[WORK REQUIRED] Every line containing "bear" should be identified and copied from the data below.

----

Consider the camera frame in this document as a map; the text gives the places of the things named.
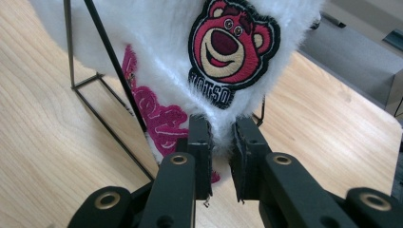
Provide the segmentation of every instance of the bear nose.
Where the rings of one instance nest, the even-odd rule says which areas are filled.
[[[212,32],[211,45],[221,55],[230,55],[238,50],[238,43],[235,41],[235,38],[220,30]]]

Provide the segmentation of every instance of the black metal frame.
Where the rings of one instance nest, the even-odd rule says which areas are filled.
[[[113,50],[112,45],[110,44],[106,31],[104,29],[104,26],[101,22],[101,19],[95,9],[94,4],[92,1],[85,1],[86,6],[88,8],[88,12],[90,13],[92,20],[94,21],[95,26],[97,27],[97,30],[100,33],[100,36],[103,40],[103,43],[105,45],[106,51],[109,55],[109,58],[115,67],[116,73],[119,76],[119,79],[121,81],[121,84],[125,90],[125,94],[127,96],[127,99],[129,100],[131,107],[134,111],[134,115],[137,118],[137,121],[139,122],[142,131],[146,131],[146,126],[144,123],[144,120],[140,114],[140,111],[134,102],[134,98],[131,96],[131,91],[130,88],[125,81],[125,76],[122,72],[122,69],[119,65],[119,62],[116,58],[115,52]],[[151,173],[139,162],[139,160],[136,158],[134,153],[126,146],[126,144],[123,142],[123,140],[116,134],[116,132],[112,129],[112,127],[105,121],[105,119],[97,112],[97,110],[90,104],[90,102],[86,99],[86,97],[80,92],[80,88],[83,86],[87,86],[88,84],[91,84],[95,81],[101,82],[101,84],[117,99],[117,101],[128,111],[130,110],[126,104],[123,102],[123,100],[116,94],[115,91],[106,83],[106,81],[103,79],[103,74],[96,73],[94,76],[89,77],[85,80],[83,80],[80,83],[75,82],[75,73],[74,73],[74,58],[73,58],[73,32],[72,32],[72,22],[71,22],[71,3],[70,0],[64,0],[64,8],[65,8],[65,20],[66,20],[66,31],[67,31],[67,52],[68,52],[68,64],[69,64],[69,71],[70,71],[70,80],[71,80],[71,89],[76,92],[76,94],[79,96],[79,98],[84,102],[84,104],[91,110],[91,112],[97,117],[97,119],[102,123],[102,125],[106,128],[106,130],[110,133],[110,135],[116,140],[116,142],[122,147],[122,149],[127,153],[127,155],[130,157],[131,160],[133,160],[139,168],[143,171],[143,173],[151,180],[153,181],[154,178],[151,175]]]
[[[261,126],[261,124],[263,124],[265,106],[266,106],[266,97],[263,97],[263,100],[261,101],[260,117],[255,113],[253,114],[253,118],[256,120],[257,126]]]
[[[397,106],[397,109],[396,109],[396,111],[395,111],[394,114],[393,114],[394,117],[398,117],[398,116],[400,116],[400,115],[403,114],[403,112],[397,113],[397,112],[399,111],[399,109],[400,109],[400,106],[402,106],[402,103],[403,103],[403,97],[402,97],[402,99],[400,100],[400,103],[399,103],[399,105]]]

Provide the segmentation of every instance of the wooden surface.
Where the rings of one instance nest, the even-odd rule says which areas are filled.
[[[0,227],[66,227],[95,190],[148,182],[70,89],[67,55],[26,0],[2,1],[0,36]],[[78,78],[93,74],[76,66]],[[155,175],[134,118],[98,83],[81,91]],[[357,186],[391,192],[400,125],[297,53],[268,96],[260,130],[341,197]],[[237,203],[231,180],[214,187],[210,204],[197,202],[197,227],[262,226],[257,203]]]

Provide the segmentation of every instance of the embroidered bear face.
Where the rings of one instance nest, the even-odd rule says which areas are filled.
[[[273,18],[258,16],[245,1],[210,1],[189,37],[189,82],[213,105],[226,108],[235,90],[251,86],[267,70],[278,46]]]

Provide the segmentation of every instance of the white fur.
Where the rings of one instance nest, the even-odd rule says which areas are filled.
[[[50,36],[67,49],[63,0],[29,0]],[[188,36],[202,11],[202,0],[94,0],[116,55],[122,62],[125,47],[137,55],[138,86],[153,90],[161,105],[179,105],[187,114],[202,114],[211,123],[214,155],[227,158],[231,124],[250,116],[273,87],[289,57],[304,38],[323,0],[250,0],[258,13],[274,17],[281,29],[278,53],[267,72],[254,85],[237,91],[227,109],[211,105],[188,86],[191,68]],[[75,57],[86,67],[109,75],[115,70],[83,0],[71,0]]]

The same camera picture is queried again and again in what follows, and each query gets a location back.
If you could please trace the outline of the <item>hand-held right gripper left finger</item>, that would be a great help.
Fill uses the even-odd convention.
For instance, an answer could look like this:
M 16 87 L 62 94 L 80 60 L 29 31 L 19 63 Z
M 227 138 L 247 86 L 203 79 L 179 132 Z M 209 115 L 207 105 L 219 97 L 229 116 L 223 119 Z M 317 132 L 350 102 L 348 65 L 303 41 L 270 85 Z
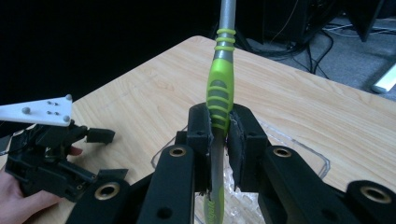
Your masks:
M 205 103 L 189 109 L 186 131 L 178 131 L 176 144 L 185 145 L 194 152 L 195 191 L 206 192 L 210 189 L 210 153 L 213 141 L 209 110 Z

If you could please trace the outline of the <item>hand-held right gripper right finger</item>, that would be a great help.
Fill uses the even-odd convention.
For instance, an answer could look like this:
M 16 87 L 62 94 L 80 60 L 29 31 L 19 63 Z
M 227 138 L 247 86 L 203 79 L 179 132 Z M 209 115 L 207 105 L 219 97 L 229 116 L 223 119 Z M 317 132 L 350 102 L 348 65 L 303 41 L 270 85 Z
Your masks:
M 259 163 L 269 146 L 267 134 L 250 109 L 234 105 L 227 138 L 233 182 L 241 191 L 259 190 Z

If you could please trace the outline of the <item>green-handled knife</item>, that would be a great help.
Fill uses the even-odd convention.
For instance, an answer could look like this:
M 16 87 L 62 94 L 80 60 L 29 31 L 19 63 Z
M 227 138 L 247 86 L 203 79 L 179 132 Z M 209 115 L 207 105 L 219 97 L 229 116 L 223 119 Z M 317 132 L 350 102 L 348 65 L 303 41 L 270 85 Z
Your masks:
M 210 184 L 204 199 L 206 224 L 222 224 L 224 215 L 223 157 L 233 109 L 236 0 L 221 0 L 214 57 L 206 85 L 213 140 L 209 147 Z

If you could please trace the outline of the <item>clear plastic tray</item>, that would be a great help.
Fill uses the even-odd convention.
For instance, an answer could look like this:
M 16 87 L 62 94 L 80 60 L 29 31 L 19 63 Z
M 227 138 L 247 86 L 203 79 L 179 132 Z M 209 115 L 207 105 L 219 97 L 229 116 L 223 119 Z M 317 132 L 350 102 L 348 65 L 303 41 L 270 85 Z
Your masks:
M 330 171 L 330 161 L 311 147 L 300 143 L 268 123 L 259 121 L 273 146 L 289 147 L 296 151 L 311 169 L 323 179 Z M 224 215 L 223 224 L 265 224 L 258 204 L 258 194 L 242 192 L 234 188 L 233 171 L 229 164 L 228 150 L 223 156 Z

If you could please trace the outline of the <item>white bar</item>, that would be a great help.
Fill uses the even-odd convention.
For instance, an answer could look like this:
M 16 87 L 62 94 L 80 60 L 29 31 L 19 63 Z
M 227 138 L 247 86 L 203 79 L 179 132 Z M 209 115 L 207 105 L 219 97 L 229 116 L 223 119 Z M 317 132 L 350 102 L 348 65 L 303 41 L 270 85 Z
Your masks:
M 372 86 L 377 93 L 387 93 L 396 85 L 396 63 Z

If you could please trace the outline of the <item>dark stand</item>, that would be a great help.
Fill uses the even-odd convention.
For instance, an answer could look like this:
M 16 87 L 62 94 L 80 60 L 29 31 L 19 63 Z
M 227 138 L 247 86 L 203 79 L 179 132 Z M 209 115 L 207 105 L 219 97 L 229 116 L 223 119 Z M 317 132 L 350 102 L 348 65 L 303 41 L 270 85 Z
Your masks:
M 366 42 L 385 0 L 345 0 L 344 11 L 362 42 Z

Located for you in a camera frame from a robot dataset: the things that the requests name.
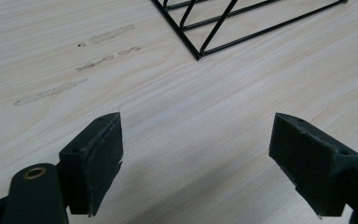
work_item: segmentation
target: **screw hole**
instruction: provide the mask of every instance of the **screw hole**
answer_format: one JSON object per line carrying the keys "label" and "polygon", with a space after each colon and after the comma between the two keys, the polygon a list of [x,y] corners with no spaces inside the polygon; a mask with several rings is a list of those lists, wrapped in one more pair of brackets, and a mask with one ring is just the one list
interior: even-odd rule
{"label": "screw hole", "polygon": [[22,176],[24,179],[35,179],[39,176],[43,175],[46,172],[45,167],[36,167],[34,169],[31,169]]}

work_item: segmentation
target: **scuff mark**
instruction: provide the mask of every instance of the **scuff mark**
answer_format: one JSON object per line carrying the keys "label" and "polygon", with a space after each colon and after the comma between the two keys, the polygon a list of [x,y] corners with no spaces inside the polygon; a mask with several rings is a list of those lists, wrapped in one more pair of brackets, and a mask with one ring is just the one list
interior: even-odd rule
{"label": "scuff mark", "polygon": [[108,55],[108,56],[103,57],[103,58],[102,58],[100,61],[98,61],[98,62],[95,62],[95,63],[86,63],[84,66],[77,67],[77,68],[76,68],[76,71],[77,71],[77,72],[81,72],[81,71],[84,71],[84,70],[86,70],[86,69],[95,67],[95,66],[97,66],[97,65],[100,64],[100,63],[103,63],[103,62],[106,62],[106,61],[112,61],[113,59],[114,59],[113,55]]}
{"label": "scuff mark", "polygon": [[102,35],[96,35],[94,37],[92,37],[90,40],[88,41],[82,41],[80,42],[77,46],[78,47],[85,47],[86,45],[88,45],[88,42],[92,43],[92,44],[99,44],[104,42],[105,40],[110,40],[115,38],[118,35],[122,35],[124,33],[126,33],[127,31],[133,30],[135,29],[135,25],[131,24],[128,26],[123,26],[119,29],[116,29],[114,31],[102,34]]}
{"label": "scuff mark", "polygon": [[77,86],[80,83],[83,83],[85,81],[87,81],[86,78],[78,80],[78,81],[75,81],[75,82],[64,83],[64,84],[61,84],[61,86],[56,87],[54,89],[51,89],[51,90],[48,90],[48,91],[42,91],[42,92],[39,92],[36,95],[25,96],[24,98],[20,99],[19,101],[17,101],[13,105],[25,105],[25,104],[31,103],[33,101],[37,101],[37,100],[40,100],[42,98],[48,97],[48,96],[58,94],[58,93],[60,93],[62,91],[67,91],[67,90],[69,90],[69,89],[71,89],[71,88],[73,88],[73,87],[75,87],[75,86]]}
{"label": "scuff mark", "polygon": [[141,49],[142,49],[142,48],[140,48],[140,47],[132,47],[132,48],[130,48],[130,49],[126,49],[126,50],[120,51],[120,52],[118,53],[118,55],[123,56],[123,55],[126,55],[126,54],[130,53],[132,50],[139,51],[139,50],[141,50]]}

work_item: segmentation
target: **light wood surface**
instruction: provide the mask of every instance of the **light wood surface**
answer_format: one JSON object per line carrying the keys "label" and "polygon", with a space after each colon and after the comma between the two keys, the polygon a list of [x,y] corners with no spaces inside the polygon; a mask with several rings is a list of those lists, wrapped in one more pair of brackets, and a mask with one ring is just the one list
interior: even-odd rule
{"label": "light wood surface", "polygon": [[[325,3],[236,17],[211,47]],[[358,1],[196,62],[148,0],[0,0],[0,198],[116,111],[121,171],[97,216],[71,223],[347,223],[349,207],[317,217],[268,150],[282,112],[358,151]]]}

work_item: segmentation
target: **wooden table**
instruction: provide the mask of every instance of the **wooden table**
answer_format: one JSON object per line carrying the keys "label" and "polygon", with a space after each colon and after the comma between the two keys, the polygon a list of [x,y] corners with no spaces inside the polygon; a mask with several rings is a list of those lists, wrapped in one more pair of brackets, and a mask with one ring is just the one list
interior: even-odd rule
{"label": "wooden table", "polygon": [[[236,17],[212,45],[316,5]],[[317,217],[268,151],[276,112],[358,151],[358,1],[197,62],[148,0],[0,0],[0,198],[116,111],[121,171],[97,216],[71,223],[346,223],[349,207]]]}

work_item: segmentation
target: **black wire rack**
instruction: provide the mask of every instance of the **black wire rack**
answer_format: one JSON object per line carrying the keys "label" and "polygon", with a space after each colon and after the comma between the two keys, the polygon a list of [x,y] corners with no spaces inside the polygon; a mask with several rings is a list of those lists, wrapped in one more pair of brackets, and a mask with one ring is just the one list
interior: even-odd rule
{"label": "black wire rack", "polygon": [[[301,21],[303,19],[306,19],[307,17],[313,16],[317,13],[320,13],[322,11],[325,11],[331,7],[335,7],[338,6],[340,4],[345,4],[348,2],[348,0],[338,0],[334,3],[331,3],[325,7],[320,7],[318,9],[315,9],[311,12],[308,12],[306,14],[303,14],[301,16],[292,18],[289,21],[284,21],[281,22],[277,25],[273,25],[267,29],[264,29],[262,31],[253,33],[251,35],[247,35],[245,37],[239,38],[237,40],[228,42],[224,45],[221,45],[219,47],[216,48],[212,48],[212,49],[207,49],[209,43],[212,41],[214,35],[216,34],[216,32],[219,30],[220,26],[223,24],[223,22],[230,17],[234,17],[237,15],[240,15],[242,13],[245,12],[249,12],[252,10],[255,10],[257,8],[261,8],[261,7],[265,7],[268,6],[272,3],[276,3],[282,0],[265,0],[263,2],[251,5],[249,7],[243,7],[234,11],[231,11],[232,8],[234,8],[234,6],[237,4],[238,0],[231,0],[231,2],[228,4],[227,8],[225,9],[225,11],[223,12],[223,14],[221,16],[217,16],[217,17],[213,17],[210,18],[208,20],[205,21],[199,21],[196,23],[192,23],[189,25],[185,25],[186,19],[188,17],[188,15],[190,14],[193,6],[197,3],[201,3],[201,2],[206,2],[209,0],[190,0],[190,1],[186,1],[186,2],[182,2],[182,3],[178,3],[178,4],[174,4],[174,5],[168,5],[168,0],[162,0],[162,4],[159,2],[159,0],[151,0],[156,8],[159,10],[159,12],[164,16],[165,20],[170,24],[170,26],[173,28],[173,30],[177,33],[177,35],[182,39],[183,43],[187,46],[187,48],[190,50],[190,52],[193,54],[193,56],[196,58],[196,60],[198,61],[200,58],[216,53],[218,51],[221,51],[223,49],[227,49],[230,48],[232,46],[238,45],[240,43],[243,43],[245,41],[248,41],[250,39],[256,38],[258,36],[270,33],[272,31],[275,31],[277,29],[280,29],[284,26],[287,26],[289,24],[292,24],[296,21]],[[179,8],[183,8],[183,7],[187,7],[185,14],[183,15],[182,19],[180,20],[180,23],[177,24],[173,18],[170,15],[170,11],[179,9]],[[205,25],[209,25],[209,24],[213,24],[215,23],[214,28],[212,29],[212,31],[209,33],[208,37],[206,38],[206,40],[204,41],[204,43],[202,44],[200,50],[197,50],[193,43],[187,38],[185,32],[196,29],[196,28],[200,28],[202,26]]]}

----

[SOLUTION]
Provide the segmentation of every instance of the bear nose.
Provide the segmentation of every instance of the embroidered bear face.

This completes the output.